--- Material provided Enclosed Below ---
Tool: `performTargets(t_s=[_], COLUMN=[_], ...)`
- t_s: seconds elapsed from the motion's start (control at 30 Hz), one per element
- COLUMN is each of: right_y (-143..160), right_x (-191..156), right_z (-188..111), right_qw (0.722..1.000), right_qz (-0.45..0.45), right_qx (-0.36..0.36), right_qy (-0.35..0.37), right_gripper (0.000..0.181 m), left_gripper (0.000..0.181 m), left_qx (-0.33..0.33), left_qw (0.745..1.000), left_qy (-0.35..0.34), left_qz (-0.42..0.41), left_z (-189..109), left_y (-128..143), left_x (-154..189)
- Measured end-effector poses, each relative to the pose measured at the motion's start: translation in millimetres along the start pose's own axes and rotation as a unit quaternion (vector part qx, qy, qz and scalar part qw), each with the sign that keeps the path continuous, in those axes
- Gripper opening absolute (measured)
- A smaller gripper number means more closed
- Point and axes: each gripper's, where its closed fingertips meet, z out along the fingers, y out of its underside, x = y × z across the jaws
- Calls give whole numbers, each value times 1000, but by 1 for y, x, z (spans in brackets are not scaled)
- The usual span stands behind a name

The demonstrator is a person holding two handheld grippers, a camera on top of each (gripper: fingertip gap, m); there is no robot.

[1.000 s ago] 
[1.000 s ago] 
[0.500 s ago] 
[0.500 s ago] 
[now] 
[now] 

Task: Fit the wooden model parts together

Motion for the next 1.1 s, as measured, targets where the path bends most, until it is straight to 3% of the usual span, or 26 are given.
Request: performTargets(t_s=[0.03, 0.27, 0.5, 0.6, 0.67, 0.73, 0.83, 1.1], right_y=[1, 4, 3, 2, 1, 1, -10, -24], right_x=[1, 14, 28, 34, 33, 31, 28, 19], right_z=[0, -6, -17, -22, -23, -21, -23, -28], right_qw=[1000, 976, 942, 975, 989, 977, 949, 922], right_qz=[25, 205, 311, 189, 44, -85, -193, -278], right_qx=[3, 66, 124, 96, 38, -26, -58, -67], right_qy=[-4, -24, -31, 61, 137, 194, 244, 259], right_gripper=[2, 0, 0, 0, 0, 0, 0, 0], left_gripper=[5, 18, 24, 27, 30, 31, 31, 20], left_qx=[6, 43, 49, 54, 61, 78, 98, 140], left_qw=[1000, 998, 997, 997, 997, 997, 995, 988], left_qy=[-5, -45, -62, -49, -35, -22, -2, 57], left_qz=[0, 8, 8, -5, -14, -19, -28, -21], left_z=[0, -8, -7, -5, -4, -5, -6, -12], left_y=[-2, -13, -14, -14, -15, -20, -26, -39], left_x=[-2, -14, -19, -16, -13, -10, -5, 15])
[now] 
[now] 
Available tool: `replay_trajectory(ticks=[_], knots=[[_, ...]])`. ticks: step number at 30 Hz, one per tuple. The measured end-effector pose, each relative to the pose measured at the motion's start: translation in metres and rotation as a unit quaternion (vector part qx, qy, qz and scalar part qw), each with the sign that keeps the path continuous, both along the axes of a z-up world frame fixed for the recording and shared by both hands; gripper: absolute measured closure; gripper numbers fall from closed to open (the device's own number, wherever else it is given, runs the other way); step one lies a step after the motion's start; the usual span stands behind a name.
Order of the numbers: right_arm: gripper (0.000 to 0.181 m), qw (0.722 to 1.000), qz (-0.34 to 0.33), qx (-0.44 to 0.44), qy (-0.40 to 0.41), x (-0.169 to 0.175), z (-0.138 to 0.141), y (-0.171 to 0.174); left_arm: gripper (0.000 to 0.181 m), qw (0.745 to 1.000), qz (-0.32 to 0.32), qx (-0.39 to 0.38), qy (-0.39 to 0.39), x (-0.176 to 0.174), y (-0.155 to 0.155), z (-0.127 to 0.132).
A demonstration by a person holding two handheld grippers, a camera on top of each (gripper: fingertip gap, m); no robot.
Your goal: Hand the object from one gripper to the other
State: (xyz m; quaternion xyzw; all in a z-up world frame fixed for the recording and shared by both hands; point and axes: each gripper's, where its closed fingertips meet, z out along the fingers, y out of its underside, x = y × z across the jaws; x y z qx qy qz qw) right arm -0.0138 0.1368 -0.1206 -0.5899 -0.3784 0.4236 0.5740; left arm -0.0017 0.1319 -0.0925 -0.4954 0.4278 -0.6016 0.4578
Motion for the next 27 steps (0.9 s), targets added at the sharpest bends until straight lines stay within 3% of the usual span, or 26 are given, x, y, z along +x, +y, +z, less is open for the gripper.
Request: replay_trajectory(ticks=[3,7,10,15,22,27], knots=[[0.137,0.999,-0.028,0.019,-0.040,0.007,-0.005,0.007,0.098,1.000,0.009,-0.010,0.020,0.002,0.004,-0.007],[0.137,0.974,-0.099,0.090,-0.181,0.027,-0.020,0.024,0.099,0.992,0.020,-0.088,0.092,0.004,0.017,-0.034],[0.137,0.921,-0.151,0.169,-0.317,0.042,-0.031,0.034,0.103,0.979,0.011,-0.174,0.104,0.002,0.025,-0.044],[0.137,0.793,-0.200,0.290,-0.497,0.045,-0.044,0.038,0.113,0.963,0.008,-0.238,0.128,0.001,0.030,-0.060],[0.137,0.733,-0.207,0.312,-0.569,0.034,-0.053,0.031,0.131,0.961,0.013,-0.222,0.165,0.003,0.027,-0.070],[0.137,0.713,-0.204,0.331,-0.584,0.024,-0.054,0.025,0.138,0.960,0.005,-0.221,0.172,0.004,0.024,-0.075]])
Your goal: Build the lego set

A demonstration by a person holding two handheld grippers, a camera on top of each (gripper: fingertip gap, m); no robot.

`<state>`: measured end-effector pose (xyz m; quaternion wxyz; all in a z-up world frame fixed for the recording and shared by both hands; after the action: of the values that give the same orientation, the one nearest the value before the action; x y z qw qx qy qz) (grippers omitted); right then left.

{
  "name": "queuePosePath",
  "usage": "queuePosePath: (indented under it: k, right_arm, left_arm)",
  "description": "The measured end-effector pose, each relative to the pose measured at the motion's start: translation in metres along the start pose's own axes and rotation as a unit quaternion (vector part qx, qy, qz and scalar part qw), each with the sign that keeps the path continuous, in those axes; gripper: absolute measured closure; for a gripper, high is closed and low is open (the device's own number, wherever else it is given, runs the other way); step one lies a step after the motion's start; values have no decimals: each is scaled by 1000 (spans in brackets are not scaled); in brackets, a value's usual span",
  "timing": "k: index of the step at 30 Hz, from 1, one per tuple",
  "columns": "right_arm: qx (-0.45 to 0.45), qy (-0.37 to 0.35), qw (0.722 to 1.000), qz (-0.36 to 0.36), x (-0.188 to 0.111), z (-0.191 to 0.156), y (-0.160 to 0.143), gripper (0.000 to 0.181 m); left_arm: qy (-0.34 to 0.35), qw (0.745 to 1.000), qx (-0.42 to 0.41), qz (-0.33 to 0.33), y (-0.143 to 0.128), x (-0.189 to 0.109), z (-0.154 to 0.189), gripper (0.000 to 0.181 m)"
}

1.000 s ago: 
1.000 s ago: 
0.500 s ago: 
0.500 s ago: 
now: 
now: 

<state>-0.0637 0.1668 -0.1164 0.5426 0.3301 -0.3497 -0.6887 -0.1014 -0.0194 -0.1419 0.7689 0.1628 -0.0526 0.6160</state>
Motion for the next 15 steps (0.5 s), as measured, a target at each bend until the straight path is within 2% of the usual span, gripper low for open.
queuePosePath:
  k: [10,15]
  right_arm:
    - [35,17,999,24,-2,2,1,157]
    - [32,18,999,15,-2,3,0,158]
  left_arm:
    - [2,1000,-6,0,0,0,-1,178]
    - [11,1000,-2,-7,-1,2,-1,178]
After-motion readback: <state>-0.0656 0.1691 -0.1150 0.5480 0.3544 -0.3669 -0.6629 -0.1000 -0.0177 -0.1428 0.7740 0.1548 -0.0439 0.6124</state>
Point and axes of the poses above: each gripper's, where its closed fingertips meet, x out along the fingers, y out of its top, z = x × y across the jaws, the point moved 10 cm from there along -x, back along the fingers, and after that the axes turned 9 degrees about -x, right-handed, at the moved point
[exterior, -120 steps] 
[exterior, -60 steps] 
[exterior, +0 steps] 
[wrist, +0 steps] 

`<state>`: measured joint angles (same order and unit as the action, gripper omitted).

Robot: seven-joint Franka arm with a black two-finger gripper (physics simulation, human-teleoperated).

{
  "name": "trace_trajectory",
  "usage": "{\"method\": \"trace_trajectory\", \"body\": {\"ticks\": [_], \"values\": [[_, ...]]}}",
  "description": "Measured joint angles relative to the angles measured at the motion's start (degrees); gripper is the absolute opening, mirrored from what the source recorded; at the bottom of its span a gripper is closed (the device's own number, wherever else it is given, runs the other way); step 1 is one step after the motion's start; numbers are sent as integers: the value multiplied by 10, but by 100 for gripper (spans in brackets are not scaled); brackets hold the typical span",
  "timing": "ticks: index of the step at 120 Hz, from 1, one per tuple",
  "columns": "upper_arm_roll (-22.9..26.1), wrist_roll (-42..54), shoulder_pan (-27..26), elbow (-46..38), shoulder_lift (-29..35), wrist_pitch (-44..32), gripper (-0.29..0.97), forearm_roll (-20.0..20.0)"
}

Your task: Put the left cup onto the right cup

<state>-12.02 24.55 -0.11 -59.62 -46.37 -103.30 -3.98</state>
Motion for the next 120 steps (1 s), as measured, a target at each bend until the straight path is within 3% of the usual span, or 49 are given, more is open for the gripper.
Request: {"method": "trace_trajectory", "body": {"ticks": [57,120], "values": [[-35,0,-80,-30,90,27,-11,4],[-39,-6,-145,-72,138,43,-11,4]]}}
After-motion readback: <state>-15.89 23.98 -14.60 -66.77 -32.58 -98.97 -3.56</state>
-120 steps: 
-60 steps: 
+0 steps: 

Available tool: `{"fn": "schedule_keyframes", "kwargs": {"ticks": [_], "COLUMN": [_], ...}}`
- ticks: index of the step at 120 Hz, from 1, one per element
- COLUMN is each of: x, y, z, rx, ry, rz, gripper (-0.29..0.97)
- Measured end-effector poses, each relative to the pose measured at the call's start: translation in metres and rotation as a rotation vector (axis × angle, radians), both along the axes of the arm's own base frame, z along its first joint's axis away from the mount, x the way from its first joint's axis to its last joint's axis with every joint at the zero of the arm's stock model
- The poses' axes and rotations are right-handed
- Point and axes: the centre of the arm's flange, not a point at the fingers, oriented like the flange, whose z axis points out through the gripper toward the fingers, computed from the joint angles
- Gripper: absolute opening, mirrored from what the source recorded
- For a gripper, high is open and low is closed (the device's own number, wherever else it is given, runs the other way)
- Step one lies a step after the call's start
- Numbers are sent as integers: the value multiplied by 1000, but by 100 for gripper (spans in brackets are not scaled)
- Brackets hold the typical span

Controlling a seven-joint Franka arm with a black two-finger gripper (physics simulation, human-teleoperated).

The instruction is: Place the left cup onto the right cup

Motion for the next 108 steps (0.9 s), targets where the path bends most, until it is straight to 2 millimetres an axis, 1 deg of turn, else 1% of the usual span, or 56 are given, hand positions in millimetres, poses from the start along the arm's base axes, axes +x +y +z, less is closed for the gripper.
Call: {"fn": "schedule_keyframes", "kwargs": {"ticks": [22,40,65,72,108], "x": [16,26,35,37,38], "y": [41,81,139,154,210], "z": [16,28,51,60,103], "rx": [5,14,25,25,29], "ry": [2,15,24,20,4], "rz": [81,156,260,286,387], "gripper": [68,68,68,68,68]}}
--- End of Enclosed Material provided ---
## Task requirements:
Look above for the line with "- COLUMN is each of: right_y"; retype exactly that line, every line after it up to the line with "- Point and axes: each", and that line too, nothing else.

## Answer section:
- COLUMN is each of: right_y (-143..160), right_x (-191..156), right_z (-188..111), right_qw (0.722..1.000), right_qz (-0.45..0.45), right_qx (-0.36..0.36), right_qy (-0.35..0.37), right_gripper (0.000..0.181 m), left_gripper (0.000..0.181 m), left_qx (-0.33..0.33), left_qw (0.745..1.000), left_qy (-0.35..0.34), left_qz (-0.42..0.41), left_z (-189..109), left_y (-128..143), left_x (-154..189)
- Measured end-effector poses, each relative to the pose measured at the motion's start: translation in millimetres along the start pose's own axes and rotation as a unit quaternion (vector part qx, qy, qz and scalar part qw), each with the sign that keeps the path continuous, in those axes
- Gripper opening absolute (measured)
- A smaller gripper number means more closed
- Point and axes: each gripper's, where its closed fingertips meet, z out along the fingers, y out of its underside, x = y × z across the jaws

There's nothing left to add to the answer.